Data items:
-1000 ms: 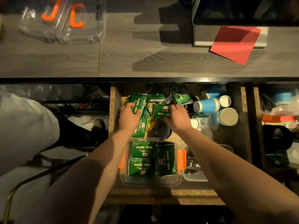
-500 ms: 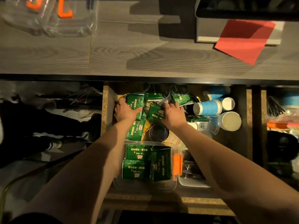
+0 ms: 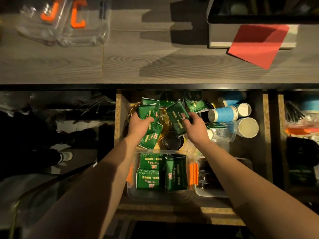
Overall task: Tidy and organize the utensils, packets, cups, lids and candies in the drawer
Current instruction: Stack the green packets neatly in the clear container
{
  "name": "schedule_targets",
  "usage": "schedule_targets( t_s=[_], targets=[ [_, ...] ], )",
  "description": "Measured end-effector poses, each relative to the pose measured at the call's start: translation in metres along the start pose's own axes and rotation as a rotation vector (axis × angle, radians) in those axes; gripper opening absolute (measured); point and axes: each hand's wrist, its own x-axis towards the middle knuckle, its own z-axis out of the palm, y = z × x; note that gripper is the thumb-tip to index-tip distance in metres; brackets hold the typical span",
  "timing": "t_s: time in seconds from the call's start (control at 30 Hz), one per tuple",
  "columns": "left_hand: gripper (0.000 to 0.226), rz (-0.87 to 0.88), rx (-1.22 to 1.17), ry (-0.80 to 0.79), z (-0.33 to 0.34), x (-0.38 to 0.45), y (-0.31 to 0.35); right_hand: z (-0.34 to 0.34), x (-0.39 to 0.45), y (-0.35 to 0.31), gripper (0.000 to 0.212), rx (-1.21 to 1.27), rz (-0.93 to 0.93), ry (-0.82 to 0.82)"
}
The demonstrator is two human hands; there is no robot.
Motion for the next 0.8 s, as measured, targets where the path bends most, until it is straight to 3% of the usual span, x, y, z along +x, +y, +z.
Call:
schedule_targets(
  t_s=[0.07, 0.17, 0.3, 0.43, 0.57, 0.63, 0.73, 0.8],
  targets=[
    [0.042, -0.003, -0.097, -0.035, -0.006, -0.02, 0.005, -0.007, -0.016, -0.008, 0.012, 0.169, 0.004, 0.019],
    [0.044, 0.004, -0.223, -0.126, -0.019, -0.055, 0.012, -0.019, -0.049, -0.027, 0.016, 0.419, -0.002, 0.044],
    [0.033, 0.027, -0.362, -0.211, -0.036, -0.109, 0.021, -0.037, -0.097, -0.048, 0.015, 0.656, 0.016, 0.083],
    [0.019, 0.059, -0.426, -0.305, -0.055, -0.156, 0.026, -0.049, -0.141, -0.069, 0.017, 0.875, 0.008, 0.016],
    [0.1, 0.088, -0.403, -0.397, -0.07, -0.183, 0.023, -0.043, -0.173, -0.089, 0.01, 0.839, -0.008, -0.025],
    [0.11, 0.102, -0.41, -0.419, -0.074, -0.193, 0.023, -0.037, -0.186, -0.095, 0.015, 0.813, -0.002, 0.008],
    [0.066, 0.128, -0.421, -0.526, -0.075, -0.2, 0.015, -0.03, -0.201, -0.101, 0.013, 0.854, 0.009, 0.012],
    [0.054, 0.122, -0.398, -0.542, -0.077, -0.211, 0.015, -0.027, -0.21, -0.101, 0.002, 0.858, 0.023, 0.011]
  ],
)
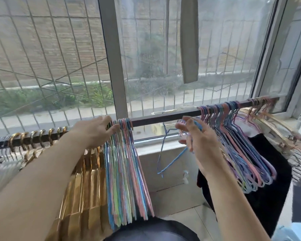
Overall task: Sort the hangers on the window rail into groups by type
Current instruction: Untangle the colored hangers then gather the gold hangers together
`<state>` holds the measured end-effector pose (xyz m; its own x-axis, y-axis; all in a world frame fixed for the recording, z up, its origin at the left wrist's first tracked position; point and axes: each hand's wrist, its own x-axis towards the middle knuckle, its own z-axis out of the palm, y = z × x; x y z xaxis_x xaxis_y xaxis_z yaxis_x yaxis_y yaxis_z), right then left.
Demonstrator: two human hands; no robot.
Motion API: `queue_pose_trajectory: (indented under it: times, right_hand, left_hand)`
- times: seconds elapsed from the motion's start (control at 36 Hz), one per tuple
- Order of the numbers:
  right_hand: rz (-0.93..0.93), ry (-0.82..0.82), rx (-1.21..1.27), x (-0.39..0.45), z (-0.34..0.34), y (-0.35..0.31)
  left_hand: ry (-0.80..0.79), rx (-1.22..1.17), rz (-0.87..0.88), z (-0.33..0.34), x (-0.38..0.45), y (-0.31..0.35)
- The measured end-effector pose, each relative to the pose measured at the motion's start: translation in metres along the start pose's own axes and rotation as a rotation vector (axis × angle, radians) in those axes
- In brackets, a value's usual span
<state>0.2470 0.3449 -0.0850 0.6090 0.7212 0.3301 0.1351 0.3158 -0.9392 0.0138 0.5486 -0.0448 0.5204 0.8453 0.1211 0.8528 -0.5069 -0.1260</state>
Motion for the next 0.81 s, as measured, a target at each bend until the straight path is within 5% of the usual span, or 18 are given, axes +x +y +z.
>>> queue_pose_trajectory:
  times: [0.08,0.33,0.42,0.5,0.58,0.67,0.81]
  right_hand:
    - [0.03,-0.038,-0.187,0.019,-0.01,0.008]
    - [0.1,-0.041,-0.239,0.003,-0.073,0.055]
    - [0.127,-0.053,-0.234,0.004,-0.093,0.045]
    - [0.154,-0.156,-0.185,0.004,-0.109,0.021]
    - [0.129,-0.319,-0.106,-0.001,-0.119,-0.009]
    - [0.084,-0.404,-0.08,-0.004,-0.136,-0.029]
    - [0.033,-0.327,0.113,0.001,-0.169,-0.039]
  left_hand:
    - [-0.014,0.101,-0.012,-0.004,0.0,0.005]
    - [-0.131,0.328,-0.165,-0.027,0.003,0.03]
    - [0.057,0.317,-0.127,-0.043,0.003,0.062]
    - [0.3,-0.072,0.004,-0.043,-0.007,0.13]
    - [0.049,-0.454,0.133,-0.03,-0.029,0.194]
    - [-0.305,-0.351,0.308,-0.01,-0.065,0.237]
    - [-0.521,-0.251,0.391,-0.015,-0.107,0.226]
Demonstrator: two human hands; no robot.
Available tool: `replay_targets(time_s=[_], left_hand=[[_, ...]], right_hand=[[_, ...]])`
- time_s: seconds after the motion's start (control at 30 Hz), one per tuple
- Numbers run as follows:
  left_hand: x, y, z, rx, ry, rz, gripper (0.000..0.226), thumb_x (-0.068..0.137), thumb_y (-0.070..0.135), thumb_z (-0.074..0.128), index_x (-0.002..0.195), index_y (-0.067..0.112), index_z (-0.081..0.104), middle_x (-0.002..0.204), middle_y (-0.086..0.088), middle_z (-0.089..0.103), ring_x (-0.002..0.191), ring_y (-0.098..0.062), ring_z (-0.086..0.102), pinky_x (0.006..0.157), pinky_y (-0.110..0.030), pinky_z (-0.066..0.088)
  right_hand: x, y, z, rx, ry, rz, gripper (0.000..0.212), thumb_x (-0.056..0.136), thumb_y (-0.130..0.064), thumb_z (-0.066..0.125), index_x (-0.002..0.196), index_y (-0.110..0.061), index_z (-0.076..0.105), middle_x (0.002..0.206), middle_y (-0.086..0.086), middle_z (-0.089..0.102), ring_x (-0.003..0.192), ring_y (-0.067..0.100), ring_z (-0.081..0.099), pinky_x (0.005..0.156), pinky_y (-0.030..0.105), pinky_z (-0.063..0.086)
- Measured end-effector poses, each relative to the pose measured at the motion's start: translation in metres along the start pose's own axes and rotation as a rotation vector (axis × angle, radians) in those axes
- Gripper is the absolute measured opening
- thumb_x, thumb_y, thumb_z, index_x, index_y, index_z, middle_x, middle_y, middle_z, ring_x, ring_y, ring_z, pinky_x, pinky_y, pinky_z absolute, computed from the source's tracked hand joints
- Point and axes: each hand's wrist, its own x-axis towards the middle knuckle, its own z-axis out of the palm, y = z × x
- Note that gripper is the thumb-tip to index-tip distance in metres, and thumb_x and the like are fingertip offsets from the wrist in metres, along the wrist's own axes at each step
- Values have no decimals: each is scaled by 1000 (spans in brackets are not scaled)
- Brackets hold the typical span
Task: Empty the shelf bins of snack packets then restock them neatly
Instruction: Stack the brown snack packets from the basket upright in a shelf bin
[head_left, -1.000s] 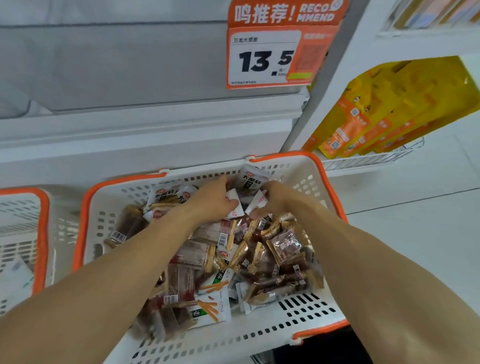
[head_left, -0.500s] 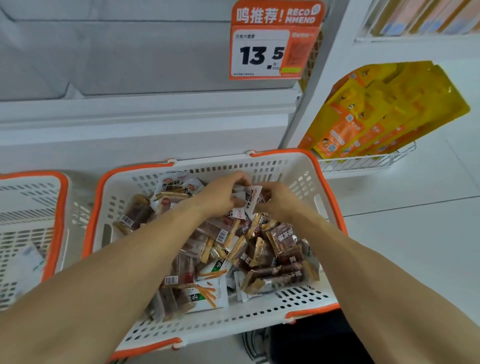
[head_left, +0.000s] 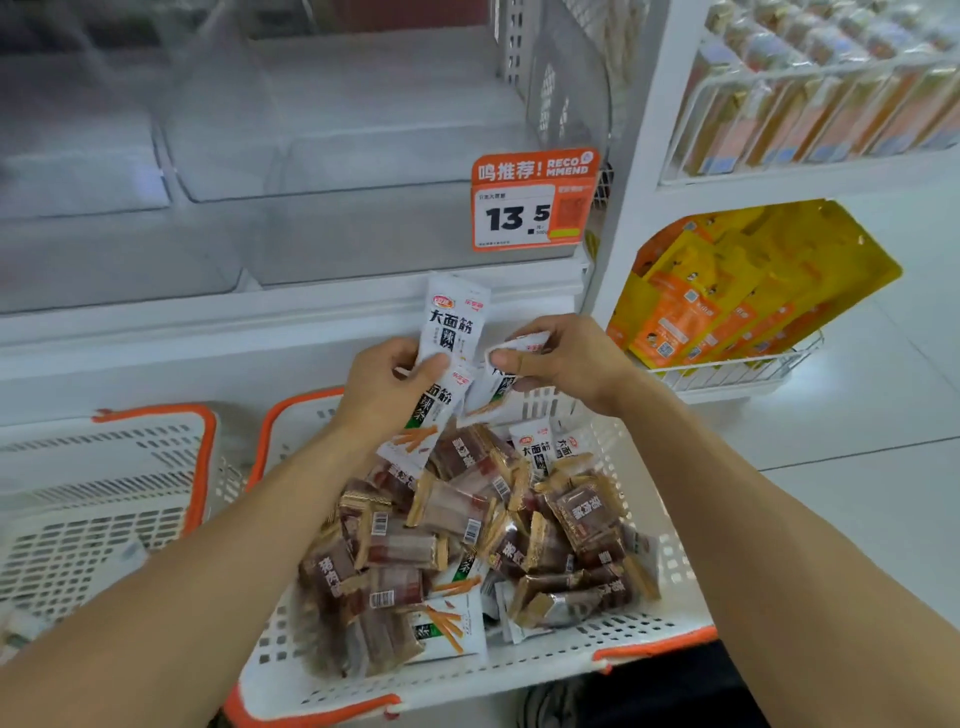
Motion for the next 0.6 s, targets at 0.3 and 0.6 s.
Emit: replay_targets(time_s=[0.3,0.6], left_hand=[[-51,6,-88,148,-24,-66,51,84,67,63,83,16,62,78,5,64,70,-13,59,65,-30,43],[-112,-33,-181,-547,-227,-405,83,82,59,72,148,18,43,133,-6,66,118,-28,65,104,-49,49]], right_hand=[[-29,-103,44,-236,-357,-6,44,80,-38,82,109,-5,75,107,2,77,85,21,77,94,35,57],[-21,-134,160,176,-450,-29,38,93,-28,71,115,3,69,111,15,75,100,25,74,92,39,59]])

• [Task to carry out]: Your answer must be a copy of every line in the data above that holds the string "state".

• [Exercise output]:
`<state>` holds the measured end-effector pose (xyz m; its own x-axis, y-axis; all in a world frame fixed for the recording, z up, its origin at the left wrist's first tracked position; point and axes: each hand's wrist, its own x-axis towards the middle knuckle, its own z-axis out of the palm, y = z × x; x y z xaxis_x xaxis_y xaxis_z yaxis_x yaxis_y yaxis_z), right then left.
<state>0.2470 0.3449 -0.0850 0.6090 0.7212 0.3301 0.1351 0.3158 -0.9392 0.0138 0.5486 -0.0448 0.5204 0.8453 0.1211 0.8528 -0.5069 -0.1260</state>

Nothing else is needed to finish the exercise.